*WORK INSTRUCTION:*
Skip all pictures. Write out the data below from its first line through the line that contains "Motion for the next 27".

*EXTRACTED MATERIAL:*
-- Opening Marker --

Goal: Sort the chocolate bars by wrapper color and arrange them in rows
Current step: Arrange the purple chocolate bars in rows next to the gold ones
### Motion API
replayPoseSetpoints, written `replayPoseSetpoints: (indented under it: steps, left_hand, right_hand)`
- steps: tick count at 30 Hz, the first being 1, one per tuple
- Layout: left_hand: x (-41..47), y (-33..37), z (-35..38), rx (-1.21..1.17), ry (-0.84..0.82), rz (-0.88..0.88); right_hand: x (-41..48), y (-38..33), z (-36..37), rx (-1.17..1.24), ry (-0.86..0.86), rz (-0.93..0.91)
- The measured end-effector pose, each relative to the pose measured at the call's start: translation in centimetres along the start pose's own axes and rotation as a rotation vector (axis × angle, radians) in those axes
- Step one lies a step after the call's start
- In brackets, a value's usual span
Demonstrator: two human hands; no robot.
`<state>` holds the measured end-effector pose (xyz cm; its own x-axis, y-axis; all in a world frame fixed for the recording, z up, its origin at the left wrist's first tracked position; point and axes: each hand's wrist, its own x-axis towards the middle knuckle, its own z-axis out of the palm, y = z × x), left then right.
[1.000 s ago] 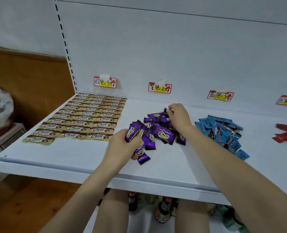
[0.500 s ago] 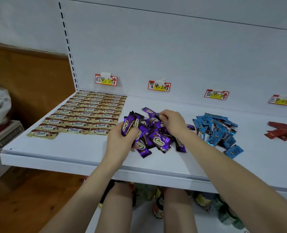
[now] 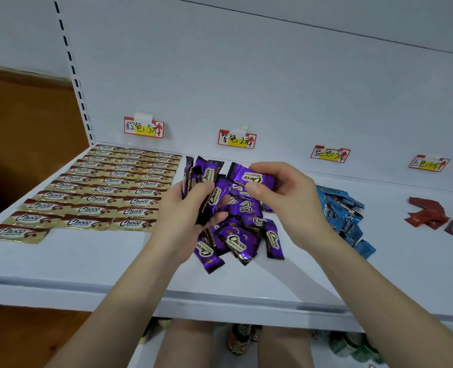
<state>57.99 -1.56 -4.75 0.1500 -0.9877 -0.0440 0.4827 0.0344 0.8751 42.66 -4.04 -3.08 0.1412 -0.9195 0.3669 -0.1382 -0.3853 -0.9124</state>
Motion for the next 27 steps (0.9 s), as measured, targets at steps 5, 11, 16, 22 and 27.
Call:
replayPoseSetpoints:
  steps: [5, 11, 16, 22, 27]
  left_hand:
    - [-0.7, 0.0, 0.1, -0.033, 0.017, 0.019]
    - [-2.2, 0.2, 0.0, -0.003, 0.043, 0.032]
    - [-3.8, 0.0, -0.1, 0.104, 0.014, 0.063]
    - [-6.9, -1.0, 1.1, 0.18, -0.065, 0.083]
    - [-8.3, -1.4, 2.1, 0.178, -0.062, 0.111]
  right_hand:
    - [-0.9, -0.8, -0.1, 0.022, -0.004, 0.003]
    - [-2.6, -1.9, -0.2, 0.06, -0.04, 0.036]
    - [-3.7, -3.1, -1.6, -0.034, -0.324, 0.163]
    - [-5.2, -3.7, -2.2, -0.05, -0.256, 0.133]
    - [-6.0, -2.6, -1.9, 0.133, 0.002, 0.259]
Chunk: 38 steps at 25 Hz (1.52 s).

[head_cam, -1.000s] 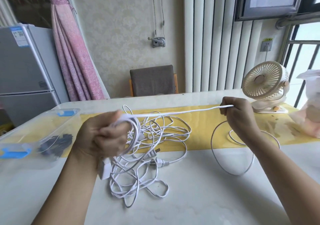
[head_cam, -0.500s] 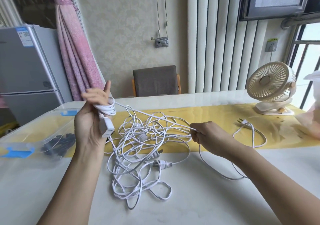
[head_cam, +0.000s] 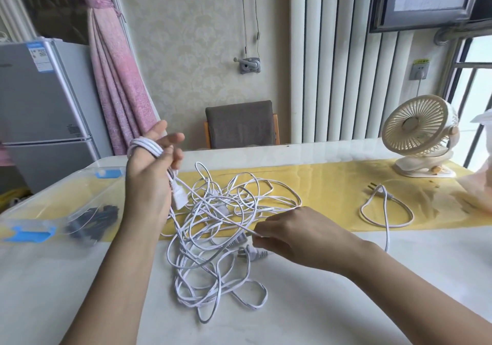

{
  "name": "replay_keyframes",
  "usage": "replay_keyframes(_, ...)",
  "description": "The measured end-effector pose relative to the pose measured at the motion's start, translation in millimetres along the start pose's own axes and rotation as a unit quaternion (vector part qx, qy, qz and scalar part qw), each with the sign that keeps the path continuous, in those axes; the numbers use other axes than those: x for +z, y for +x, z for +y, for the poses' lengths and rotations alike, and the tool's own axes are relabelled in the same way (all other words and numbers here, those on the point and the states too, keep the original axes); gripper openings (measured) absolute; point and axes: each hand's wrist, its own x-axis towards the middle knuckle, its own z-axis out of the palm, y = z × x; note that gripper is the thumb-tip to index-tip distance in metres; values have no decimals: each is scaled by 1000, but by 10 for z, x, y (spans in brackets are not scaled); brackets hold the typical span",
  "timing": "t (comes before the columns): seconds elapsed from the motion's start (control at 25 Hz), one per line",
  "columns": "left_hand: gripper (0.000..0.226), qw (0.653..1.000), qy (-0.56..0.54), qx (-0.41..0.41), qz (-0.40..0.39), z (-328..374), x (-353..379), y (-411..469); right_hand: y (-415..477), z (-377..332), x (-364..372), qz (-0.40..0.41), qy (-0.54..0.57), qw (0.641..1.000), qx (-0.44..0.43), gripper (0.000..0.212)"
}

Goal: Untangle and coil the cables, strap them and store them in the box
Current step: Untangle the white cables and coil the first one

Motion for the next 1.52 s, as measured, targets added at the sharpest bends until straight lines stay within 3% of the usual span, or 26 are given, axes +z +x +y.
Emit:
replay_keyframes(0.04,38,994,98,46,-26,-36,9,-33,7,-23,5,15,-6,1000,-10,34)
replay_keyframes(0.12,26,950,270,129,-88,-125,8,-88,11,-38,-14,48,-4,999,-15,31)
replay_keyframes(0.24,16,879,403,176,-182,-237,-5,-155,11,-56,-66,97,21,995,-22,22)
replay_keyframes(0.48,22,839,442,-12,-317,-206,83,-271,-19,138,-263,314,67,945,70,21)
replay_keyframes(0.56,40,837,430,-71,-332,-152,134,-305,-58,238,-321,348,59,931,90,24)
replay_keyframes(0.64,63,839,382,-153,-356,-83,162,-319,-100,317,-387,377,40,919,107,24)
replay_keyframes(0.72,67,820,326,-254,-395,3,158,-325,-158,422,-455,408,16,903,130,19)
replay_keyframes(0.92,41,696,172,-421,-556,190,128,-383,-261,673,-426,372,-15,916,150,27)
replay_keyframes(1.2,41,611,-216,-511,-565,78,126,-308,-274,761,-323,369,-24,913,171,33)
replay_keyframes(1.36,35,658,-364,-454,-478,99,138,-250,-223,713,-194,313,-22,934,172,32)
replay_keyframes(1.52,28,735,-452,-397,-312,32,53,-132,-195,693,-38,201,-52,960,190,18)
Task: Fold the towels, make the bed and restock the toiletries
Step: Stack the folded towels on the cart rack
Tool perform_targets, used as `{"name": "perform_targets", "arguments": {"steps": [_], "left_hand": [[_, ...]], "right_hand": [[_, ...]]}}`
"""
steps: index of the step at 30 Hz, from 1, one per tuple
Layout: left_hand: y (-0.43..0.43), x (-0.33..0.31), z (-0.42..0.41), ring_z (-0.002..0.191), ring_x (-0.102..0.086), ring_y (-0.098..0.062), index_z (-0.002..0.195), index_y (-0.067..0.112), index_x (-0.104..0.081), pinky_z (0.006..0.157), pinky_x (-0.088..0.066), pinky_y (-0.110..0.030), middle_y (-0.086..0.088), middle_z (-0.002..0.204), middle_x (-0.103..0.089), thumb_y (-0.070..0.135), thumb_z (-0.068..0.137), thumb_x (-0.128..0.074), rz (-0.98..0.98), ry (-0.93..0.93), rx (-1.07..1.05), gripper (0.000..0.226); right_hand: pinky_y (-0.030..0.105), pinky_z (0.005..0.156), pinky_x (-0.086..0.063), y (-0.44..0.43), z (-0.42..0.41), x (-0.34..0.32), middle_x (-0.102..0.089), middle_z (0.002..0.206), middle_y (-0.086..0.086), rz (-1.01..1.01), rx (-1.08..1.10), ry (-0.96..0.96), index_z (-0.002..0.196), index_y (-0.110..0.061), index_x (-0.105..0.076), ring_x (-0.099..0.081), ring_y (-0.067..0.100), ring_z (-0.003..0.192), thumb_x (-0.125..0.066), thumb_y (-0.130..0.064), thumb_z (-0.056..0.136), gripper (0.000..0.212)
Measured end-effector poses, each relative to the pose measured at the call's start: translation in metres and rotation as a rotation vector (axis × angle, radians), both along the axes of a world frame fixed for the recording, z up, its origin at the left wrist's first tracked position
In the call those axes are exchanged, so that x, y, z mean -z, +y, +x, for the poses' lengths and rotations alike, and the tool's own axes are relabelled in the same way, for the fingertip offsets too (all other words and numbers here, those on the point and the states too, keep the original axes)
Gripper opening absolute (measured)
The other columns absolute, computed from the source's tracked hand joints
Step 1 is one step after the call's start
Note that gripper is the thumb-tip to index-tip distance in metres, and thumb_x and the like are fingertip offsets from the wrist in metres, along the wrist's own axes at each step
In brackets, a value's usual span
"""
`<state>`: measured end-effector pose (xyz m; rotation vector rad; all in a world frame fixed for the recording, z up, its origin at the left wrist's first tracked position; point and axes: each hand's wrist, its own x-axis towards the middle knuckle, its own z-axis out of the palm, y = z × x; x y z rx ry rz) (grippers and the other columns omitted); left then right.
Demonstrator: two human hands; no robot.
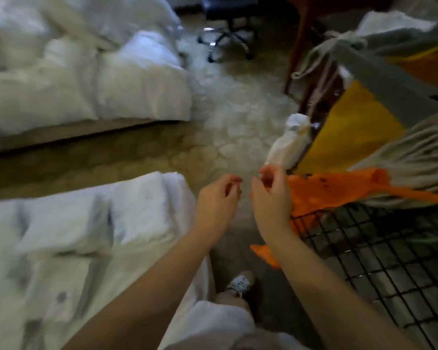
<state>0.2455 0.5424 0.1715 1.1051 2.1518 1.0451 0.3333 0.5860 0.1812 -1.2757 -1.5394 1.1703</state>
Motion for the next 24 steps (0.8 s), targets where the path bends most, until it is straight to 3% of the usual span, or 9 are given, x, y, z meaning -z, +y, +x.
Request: {"name": "perform_targets", "arguments": {"steps": [6, 9, 11, 14, 16, 19, 22, 24], "left_hand": [[-0.129, -0.002, -0.037, 0.082, -0.061, -0.008, 0.105, 0.022, -0.064, 0.065, -0.04, -0.012, 0.005, 0.088, -0.068, 0.019, 0.095, -0.046, -0.017, 0.033, -0.46, 0.02], [-0.179, 0.03, -0.067, 0.088, -0.062, -0.017, 0.112, 0.021, -0.059, 0.065, -0.038, -0.023, 0.001, 0.093, -0.069, 0.021, 0.094, -0.047, -0.131, 0.015, -0.645, 0.021], [-0.202, 0.056, -0.087, 0.091, -0.061, -0.022, 0.12, 0.018, -0.055, 0.07, -0.037, -0.027, -0.001, 0.095, -0.064, 0.023, 0.094, -0.049, -0.224, -0.054, -0.747, 0.027], [-0.214, 0.103, -0.116, 0.089, -0.057, -0.018, 0.127, 0.016, -0.05, 0.074, -0.039, -0.027, -0.004, 0.106, -0.062, 0.026, 0.093, -0.053, -0.276, -0.147, -0.815, 0.035], [-0.209, 0.143, -0.137, 0.103, -0.058, -0.022, 0.134, 0.015, -0.046, 0.082, -0.041, -0.028, -0.009, 0.123, -0.059, 0.03, 0.093, -0.055, -0.28, -0.125, -0.807, 0.044], [-0.188, 0.199, -0.168, 0.127, -0.045, -0.029, 0.144, 0.01, -0.033, 0.097, -0.037, -0.032, -0.012, 0.142, -0.045, 0.035, 0.094, -0.054, -0.264, -0.131, -0.751, 0.059], [-0.171, 0.238, -0.196, 0.13, -0.043, -0.031, 0.145, 0.01, -0.03, 0.1, -0.035, -0.032, -0.014, 0.145, -0.042, 0.048, 0.092, -0.051, -0.228, -0.262, -0.786, 0.069], [-0.169, 0.251, -0.212, 0.124, -0.049, -0.029, 0.139, 0.01, -0.038, 0.092, -0.037, -0.028, -0.014, 0.137, -0.05, 0.053, 0.087, -0.055, -0.198, -0.343, -0.854, 0.07]], "right_hand": [[0.015, 0.063, -0.04, -0.07, -0.069, 0.004, -0.052, 0.081, -0.012, -0.038, -0.494, -0.102, 0.095, -0.024, -0.05, -0.05, 0.001, 0.073, -0.054, -0.01, 0.091, 0.015], [0.025, 0.07, -0.044, -0.09, -0.111, 0.039, -0.052, 0.087, -0.007, -0.116, -0.659, -0.246, 0.101, -0.024, -0.049, -0.052, 0.012, 0.081, -0.052, -0.015, 0.093, 0.013], [0.029, 0.073, -0.042, -0.096, -0.135, 0.072, -0.053, 0.095, -0.003, -0.161, -0.752, -0.358, 0.111, -0.021, -0.049, -0.054, 0.019, 0.09, -0.053, -0.019, 0.093, 0.019], [0.035, 0.085, -0.044, -0.086, -0.169, 0.129, -0.05, 0.125, 0.008, -0.138, -0.882, -0.528, 0.133, -0.015, -0.041, -0.052, 0.026, 0.109, -0.054, -0.026, 0.093, 0.044], [0.04, 0.096, -0.042, -0.071, -0.188, 0.169, -0.039, 0.14, 0.013, -0.106, -0.88, -0.635, 0.142, -0.014, -0.031, -0.045, 0.032, 0.122, -0.055, -0.032, 0.093, 0.057], [0.043, 0.102, -0.039, -0.052, -0.21, 0.228, -0.031, 0.147, 0.014, -0.172, -0.807, -0.671, 0.148, -0.014, -0.021, -0.039, 0.035, 0.129, -0.057, -0.04, 0.091, 0.072], [0.044, 0.103, -0.039, -0.047, -0.222, 0.269, -0.032, 0.149, 0.011, -0.397, -0.711, -0.529, 0.15, -0.015, -0.016, -0.038, 0.034, 0.132, -0.063, -0.043, 0.087, 0.084], [0.044, 0.1, -0.042, -0.044, -0.225, 0.278, -0.035, 0.148, 0.01, -0.62, -0.613, -0.425, 0.15, -0.016, -0.019, -0.041, 0.034, 0.129, -0.069, -0.043, 0.082, 0.089]]}}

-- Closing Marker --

*RESULT OF THE EXERCISE:*
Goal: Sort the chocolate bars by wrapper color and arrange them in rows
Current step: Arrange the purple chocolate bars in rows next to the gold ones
### Motion API
replayPoseSetpoints, written `replayPoseSetpoints: (indented under it: steps, left_hand, right_hand)`
- steps: tick count at 30 Hz, the first being 1, one per tuple
- Layout: left_hand: x (-41..47), y (-33..37), z (-35..38), rx (-1.21..1.17), ry (-0.84..0.82), rz (-0.88..0.88); right_hand: x (-41..48), y (-38..33), z (-36..37), rx (-1.17..1.24), ry (-0.86..0.86), rz (-0.93..0.91)
- The measured end-effector pose, each relative to the pose measured at the call's start: translation in centimetres along the start pose's own axes and rotation as a rotation vector (axis × angle, radians) in those axes
- Step one lies a step after the call's start
- In brackets, a value's usual span
Demonstrator: two human hands; no robot.
`<state>` holds the measured end-effector pose (xyz cm; its own x-axis, y-axis; all in a world frame fixed for the recording, z up, its origin at the left wrist's first tracked position; point and axes: each hand's wrist, its own x-axis towards the middle knuckle, its own z-axis out of the palm, y = z × x), left then right.
[1.000 s ago] 
[0.500 s ago] 
[now] 
<state>57.99 -1.56 -4.75 0.1500 -0.9877 -0.0440 0.4827 0.0344 0.8751 42.66 -4.04 -3.08 0.1412 -0.9195 0.3669 -0.1382 -0.3853 -0.9124</state>
Motion for the next 27 steps (0.9 s), as measured, targets at steps 5, 11, 16, 22 and 27.

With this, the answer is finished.